This is what the chord sounds like
[SOUND], and
I love the sound of this chord, and I love
the sound of this arpeggio.
And this is gonna fit into our same
concept of playing arpeggios in octaves.
And I think this makes it easy.
It certainly makes it easier to visualize
than any other fingering I can think of.
So let's look at how it looks.
It looks like this.
I'm starting from the top and coming down.
In terms of the direction of the notes.
And we've got three notes on a string.
[SOUND] And two notes on a string.
[SOUND] Actually we've played this before
as an exercise when
we did our three and two.
we've already had a little taste of this
But to really make the most use of it, I
wanna play it in three different octaves.
And that is gonna be easy, because every
octave is gonna have the same fingering.
All we have to do is take our pinky, find
with the top note is [SOUND].
So G and take that same G along the lower,
[SOUND] and do the same shape.
Like magic we have got the octave lower.
Find another G [SOUND].
To the same shape,
you have got another octave,
this is so easy.
I, I just love the fact that,
that my brain doesn't have to learn all
these different shapes.
Just learn one shape.
It fits into those three octaves.
Now, the more you do this, cuz we already
did this with triads,
we're gonna do it with this.
And, the more you get used to that octave
idea, the more every arpeggio you find,
you can use the same technique.
And you'll start to get really used to
that, that jump, that position shift,
where you have to move down to the next
move down to the next one.
So, although it may be tricky,
in, in the initial time you try this, to
do those shifting positions.
It's, I think it's really worth investing
in this technique
because it will allow you to do so many
arpeggios so easily.
I'm just, I'm excited about this.
So the best way to, to get that down is to
work on the transitions.
So, let's work on the first note that we
have to do in a different position after,
we do the initial notes,
and that's gonna be our pinky on G.
[SOUND] So lets try that.
That's a big jump.
But, if you practice it you can do it.
All right.
Let's look at what techniques we're doing.
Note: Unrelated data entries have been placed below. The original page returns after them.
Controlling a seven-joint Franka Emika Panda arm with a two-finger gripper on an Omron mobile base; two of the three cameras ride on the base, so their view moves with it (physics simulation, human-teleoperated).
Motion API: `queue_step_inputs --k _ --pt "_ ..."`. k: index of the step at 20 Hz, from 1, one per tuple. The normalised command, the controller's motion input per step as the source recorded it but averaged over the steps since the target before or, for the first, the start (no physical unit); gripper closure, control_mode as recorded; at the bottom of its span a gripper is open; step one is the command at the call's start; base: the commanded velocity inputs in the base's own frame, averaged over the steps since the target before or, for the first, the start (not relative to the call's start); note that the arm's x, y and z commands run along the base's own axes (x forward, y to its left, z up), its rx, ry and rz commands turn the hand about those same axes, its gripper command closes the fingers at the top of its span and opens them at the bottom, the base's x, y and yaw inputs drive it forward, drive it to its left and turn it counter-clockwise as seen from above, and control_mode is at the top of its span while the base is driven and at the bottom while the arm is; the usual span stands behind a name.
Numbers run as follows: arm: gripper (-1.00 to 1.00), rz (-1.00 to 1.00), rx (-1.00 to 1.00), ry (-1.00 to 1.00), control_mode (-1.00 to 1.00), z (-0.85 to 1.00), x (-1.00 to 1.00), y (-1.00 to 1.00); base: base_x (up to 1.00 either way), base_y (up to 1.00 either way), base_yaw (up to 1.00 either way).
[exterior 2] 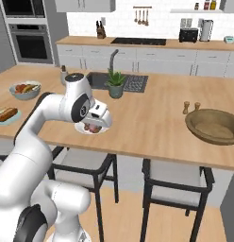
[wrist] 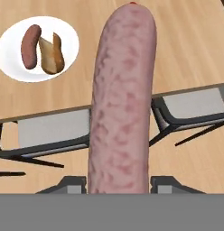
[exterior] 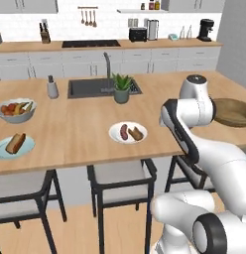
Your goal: Place one bun and one sausage from the bowl on each plate.
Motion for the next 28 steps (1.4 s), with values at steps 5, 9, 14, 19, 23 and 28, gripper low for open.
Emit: queue_step_inputs --k 5,9,14,19,23,28 --pt "1.0 0.0 0.0 0.0 1.0 0.0 0.0 0.0 0.03 1.0 0.0" --pt "1.0 0.0 0.0 0.0 1.0 0.0 0.0 0.0 0.1 1.0 0.0" --pt "1.0 0.0 0.0 0.0 1.0 0.0 0.0 0.0 0.19 1.0 -0.02" --pt "1.0 0.0 0.0 0.0 1.0 0.0 0.0 0.0 0.3 1.0 -0.08" --pt "1.0 0.0 0.0 0.0 1.0 0.0 0.0 0.0 0.44 0.89 -0.09" --pt "1.0 0.0 0.0 0.0 1.0 0.0 0.0 0.0 0.34 0.52 -0.07"
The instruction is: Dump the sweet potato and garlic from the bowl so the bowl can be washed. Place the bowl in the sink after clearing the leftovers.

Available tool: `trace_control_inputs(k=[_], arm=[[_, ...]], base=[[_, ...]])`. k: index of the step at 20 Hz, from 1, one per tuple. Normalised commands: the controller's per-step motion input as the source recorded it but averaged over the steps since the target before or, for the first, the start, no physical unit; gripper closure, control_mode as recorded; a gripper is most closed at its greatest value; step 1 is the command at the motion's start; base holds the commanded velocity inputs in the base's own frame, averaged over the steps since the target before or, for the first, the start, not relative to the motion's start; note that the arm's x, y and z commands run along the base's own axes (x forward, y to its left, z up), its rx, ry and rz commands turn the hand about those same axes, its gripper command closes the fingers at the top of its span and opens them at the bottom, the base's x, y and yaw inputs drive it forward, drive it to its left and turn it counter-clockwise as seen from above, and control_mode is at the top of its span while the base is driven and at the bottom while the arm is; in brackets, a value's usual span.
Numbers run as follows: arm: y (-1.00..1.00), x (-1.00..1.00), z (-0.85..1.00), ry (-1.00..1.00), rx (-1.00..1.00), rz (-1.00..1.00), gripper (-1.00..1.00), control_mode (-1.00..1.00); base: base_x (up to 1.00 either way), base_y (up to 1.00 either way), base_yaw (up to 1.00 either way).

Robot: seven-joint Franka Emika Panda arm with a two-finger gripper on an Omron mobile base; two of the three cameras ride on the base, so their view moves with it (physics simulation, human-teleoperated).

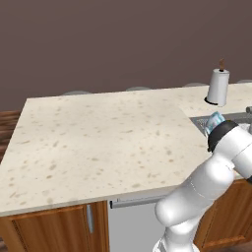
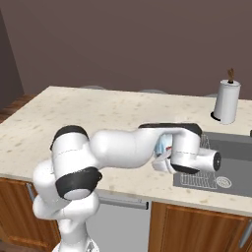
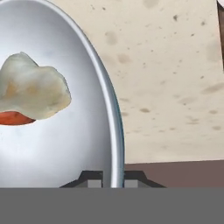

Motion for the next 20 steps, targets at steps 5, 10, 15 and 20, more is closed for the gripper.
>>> trace_control_inputs(k=[5,10,15,20], arm=[[-0.10,0.08,0.00,0.00,0.10,0.00,1.00,-1.00],[-0.03,0.04,0.00,0.00,0.03,0.00,1.00,-1.00],[-0.02,0.07,-0.03,0.00,0.01,0.00,1.00,-1.00],[-0.02,0.00,-0.17,0.00,0.10,0.00,1.00,-1.00]], base=[[0.00,0.00,0.00],[0.00,0.00,0.00],[0.00,0.00,0.00],[0.00,0.00,0.00]])
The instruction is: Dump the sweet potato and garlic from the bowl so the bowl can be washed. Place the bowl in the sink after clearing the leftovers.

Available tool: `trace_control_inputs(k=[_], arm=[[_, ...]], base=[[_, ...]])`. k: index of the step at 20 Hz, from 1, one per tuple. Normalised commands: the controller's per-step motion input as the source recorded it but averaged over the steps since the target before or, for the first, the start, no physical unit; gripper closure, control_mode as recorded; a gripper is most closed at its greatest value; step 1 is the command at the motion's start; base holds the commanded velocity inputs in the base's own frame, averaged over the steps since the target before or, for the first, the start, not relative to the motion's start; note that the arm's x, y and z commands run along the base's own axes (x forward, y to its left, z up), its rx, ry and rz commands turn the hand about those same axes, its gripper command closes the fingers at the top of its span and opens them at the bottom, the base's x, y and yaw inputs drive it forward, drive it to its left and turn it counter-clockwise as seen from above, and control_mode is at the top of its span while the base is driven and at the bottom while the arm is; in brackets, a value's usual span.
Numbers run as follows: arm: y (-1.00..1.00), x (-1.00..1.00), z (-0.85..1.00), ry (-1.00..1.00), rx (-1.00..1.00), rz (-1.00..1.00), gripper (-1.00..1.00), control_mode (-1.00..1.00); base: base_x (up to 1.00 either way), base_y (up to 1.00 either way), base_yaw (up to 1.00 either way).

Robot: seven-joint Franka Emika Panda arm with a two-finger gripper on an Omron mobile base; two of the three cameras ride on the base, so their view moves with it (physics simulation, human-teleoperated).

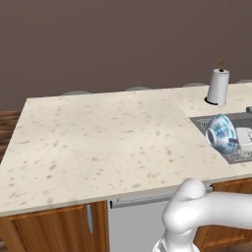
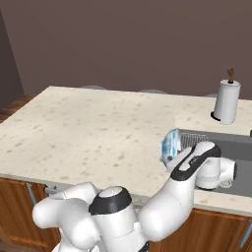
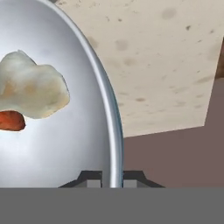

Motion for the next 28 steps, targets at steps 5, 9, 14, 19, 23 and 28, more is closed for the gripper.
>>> trace_control_inputs(k=[5,9,14,19,23,28], arm=[[-0.31,-0.01,-0.13,0.00,0.32,-0.04,1.00,-1.00],[-0.15,0.00,0.00,0.00,0.28,-0.04,1.00,-1.00],[-0.05,0.00,0.00,0.00,0.14,-0.01,1.00,-1.00],[-0.07,0.07,-0.11,0.00,0.04,-0.04,1.00,-1.00],[-0.30,0.11,-0.03,0.00,0.13,0.00,1.00,-1.00],[-0.06,0.00,0.00,0.00,0.07,0.00,1.00,-1.00]], base=[[0.00,0.00,0.00],[0.00,0.00,0.00],[0.00,0.00,0.00],[0.00,0.00,0.00],[0.00,0.00,0.00],[0.00,0.00,0.00]])
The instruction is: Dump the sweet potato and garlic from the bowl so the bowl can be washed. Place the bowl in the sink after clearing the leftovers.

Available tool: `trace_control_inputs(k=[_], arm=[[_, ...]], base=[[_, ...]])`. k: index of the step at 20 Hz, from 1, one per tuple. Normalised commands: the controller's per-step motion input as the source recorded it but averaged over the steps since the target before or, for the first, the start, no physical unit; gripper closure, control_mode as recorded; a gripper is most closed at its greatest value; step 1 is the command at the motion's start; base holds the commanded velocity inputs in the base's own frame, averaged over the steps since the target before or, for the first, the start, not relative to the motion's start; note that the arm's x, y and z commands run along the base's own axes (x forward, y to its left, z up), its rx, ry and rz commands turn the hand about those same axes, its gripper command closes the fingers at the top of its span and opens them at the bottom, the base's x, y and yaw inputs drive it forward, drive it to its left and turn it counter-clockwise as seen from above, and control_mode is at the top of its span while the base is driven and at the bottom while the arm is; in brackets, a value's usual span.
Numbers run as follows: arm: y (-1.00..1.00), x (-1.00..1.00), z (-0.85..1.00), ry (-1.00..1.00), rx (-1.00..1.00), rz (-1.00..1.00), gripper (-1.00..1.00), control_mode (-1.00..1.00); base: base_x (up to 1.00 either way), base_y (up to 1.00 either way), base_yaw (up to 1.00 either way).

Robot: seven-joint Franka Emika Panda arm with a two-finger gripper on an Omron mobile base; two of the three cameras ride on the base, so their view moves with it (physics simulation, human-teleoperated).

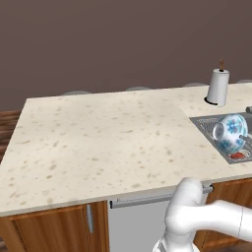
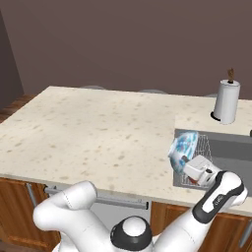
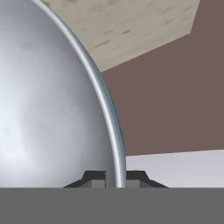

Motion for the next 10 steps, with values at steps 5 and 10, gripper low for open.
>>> trace_control_inputs(k=[5,10], arm=[[0.17,0.00,0.00,-0.03,0.03,0.00,1.00,-1.00],[0.96,-0.10,0.21,-0.24,-0.16,0.00,1.00,-1.00]], base=[[0.00,0.00,0.00],[0.00,0.00,0.00]])
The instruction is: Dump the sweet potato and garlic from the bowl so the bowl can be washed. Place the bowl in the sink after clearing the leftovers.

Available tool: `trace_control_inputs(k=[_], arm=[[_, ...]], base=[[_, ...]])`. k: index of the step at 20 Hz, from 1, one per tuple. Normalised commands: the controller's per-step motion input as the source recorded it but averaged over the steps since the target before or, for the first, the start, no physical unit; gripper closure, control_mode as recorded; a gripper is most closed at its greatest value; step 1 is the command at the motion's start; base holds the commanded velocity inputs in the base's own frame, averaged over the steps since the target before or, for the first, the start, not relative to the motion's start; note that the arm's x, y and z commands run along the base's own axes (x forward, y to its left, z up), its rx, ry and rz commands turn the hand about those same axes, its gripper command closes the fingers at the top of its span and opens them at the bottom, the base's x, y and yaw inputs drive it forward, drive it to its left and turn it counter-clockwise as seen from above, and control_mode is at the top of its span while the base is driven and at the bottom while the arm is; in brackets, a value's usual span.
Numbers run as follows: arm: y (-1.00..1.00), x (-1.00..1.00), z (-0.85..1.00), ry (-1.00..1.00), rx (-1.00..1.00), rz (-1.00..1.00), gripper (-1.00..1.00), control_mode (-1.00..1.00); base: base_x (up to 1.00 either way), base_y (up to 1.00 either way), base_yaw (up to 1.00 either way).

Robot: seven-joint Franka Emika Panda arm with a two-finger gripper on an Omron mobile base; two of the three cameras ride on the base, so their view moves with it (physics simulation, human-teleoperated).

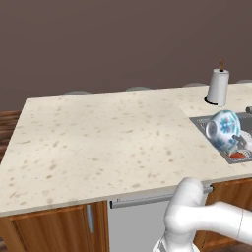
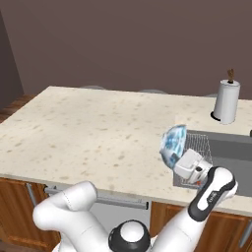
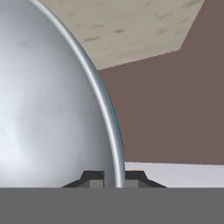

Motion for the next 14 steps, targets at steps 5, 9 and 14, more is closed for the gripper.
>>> trace_control_inputs(k=[5,9,14], arm=[[1.00,-0.18,0.33,-0.32,-0.34,0.00,1.00,-1.00],[1.00,-0.14,0.59,-0.37,-0.46,0.00,1.00,-1.00],[1.00,-0.26,0.65,-0.30,-0.61,0.00,1.00,-1.00]], base=[[0.00,0.00,0.00],[0.00,0.00,0.00],[0.00,0.00,0.00]])
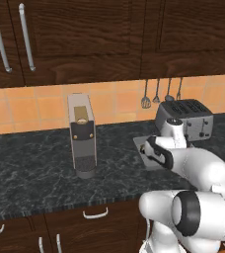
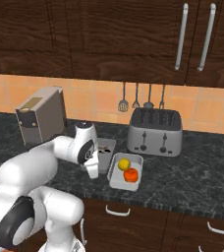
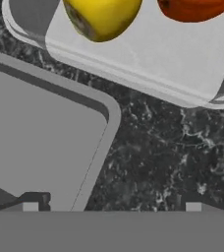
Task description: Take the meat container that has the fish and place it on the second highest rack of the freezer. Then take the vegetable container that has the lemon and squash and place it on the highest rack of the freezer.
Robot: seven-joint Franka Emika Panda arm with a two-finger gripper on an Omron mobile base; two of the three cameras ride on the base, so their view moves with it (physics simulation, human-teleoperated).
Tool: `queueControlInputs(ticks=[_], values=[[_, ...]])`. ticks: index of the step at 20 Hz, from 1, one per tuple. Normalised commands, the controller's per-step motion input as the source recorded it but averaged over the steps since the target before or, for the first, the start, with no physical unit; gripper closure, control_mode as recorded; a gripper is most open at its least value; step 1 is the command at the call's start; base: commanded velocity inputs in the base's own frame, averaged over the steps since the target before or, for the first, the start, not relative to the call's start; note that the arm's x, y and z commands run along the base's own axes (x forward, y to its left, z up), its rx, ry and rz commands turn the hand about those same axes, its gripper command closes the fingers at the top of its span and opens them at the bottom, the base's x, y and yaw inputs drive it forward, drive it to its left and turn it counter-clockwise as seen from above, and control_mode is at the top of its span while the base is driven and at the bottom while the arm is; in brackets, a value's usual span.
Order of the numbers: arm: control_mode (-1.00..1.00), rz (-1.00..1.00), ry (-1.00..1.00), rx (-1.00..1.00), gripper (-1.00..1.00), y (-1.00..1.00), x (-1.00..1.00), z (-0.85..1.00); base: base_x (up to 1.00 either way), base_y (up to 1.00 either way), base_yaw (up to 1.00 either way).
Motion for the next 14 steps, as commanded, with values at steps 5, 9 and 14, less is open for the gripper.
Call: queueControlInputs(ticks=[5, 9, 14], values=[[-1.00, -0.16, 0.13, 0.00, -1.00, -0.17, 0.44, -0.30, 0.00, 0.00, 0.00], [-1.00, -0.11, 0.12, 0.01, -1.00, -0.24, 0.46, -0.22, 0.00, 0.00, 0.00], [-1.00, -0.06, 0.05, 0.01, -1.00, -0.14, 0.10, -0.34, 0.00, 0.00, 0.00]])
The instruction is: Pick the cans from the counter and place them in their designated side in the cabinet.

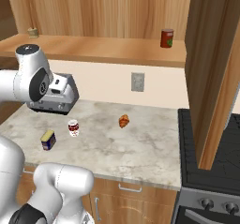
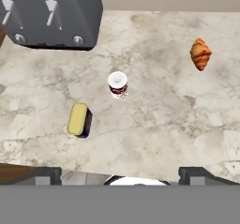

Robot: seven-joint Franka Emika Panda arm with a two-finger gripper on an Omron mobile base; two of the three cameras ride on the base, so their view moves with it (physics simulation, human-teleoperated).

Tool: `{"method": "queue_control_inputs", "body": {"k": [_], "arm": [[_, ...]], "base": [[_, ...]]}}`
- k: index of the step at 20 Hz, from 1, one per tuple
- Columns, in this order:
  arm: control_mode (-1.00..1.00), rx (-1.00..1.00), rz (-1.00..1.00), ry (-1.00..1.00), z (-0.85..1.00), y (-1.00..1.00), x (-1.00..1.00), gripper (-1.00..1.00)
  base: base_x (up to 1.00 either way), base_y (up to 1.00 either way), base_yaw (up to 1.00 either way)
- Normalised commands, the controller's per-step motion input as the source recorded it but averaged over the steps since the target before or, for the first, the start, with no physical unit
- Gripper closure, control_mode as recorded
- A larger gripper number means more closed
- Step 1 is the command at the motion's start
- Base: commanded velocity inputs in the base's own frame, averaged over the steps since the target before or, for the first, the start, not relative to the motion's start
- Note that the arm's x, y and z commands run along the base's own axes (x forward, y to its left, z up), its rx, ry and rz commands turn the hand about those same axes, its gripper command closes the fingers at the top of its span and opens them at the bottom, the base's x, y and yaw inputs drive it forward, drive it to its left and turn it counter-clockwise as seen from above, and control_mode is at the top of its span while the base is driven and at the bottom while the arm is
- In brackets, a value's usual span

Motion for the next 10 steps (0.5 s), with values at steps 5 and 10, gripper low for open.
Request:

Cuz I'm putting in hammer-ons and
In this case, just pull-offs.
So, I'm picking the first note.
Let me see cuz sometimes when I improvise,
I do different things.
I want to check and make sure I'm giving
you the right thing.
So the thing I'm actually doing is picking
the first note,
picking the next two,
with a down and an up, [SOUND] and
then a down stroke there.
you could probably pick less, but for some
reason, that's worked for me so
I wanna show you something that I know
And that is down stroke two pull offs
[SOUND] and
a down stroke [SOUND] and and up.
That's the pattern by itself.
[SOUND] And lets follow that with a down
stroke [SOUND] on this picky note.
Now we can do it.
All right,
let's try this, let's add a couple notes
to this bottom one.
Let's just do the three, [SOUND] pulled
off notes, starting with the down strokes.
So we'll go.
That's a great exercise right there for
the position shift.
Let's try that slow.
One, two, three, four.
let's, we could loop it, but I want to
leave a little space,
I wanna make sure we're ready for the next
one, let's let that space go.
It's okay, three four.
One, two, three, four.
it gives you time to compose yourself for
the next one.
Kinda nice, cuz gives your break too.
All right, once you can do that,
the next part's easy cause you, you've
already played this an octave higher,
you already have the technique.
And you can try the,
the jump to the next string.
Should feel just like what you did before.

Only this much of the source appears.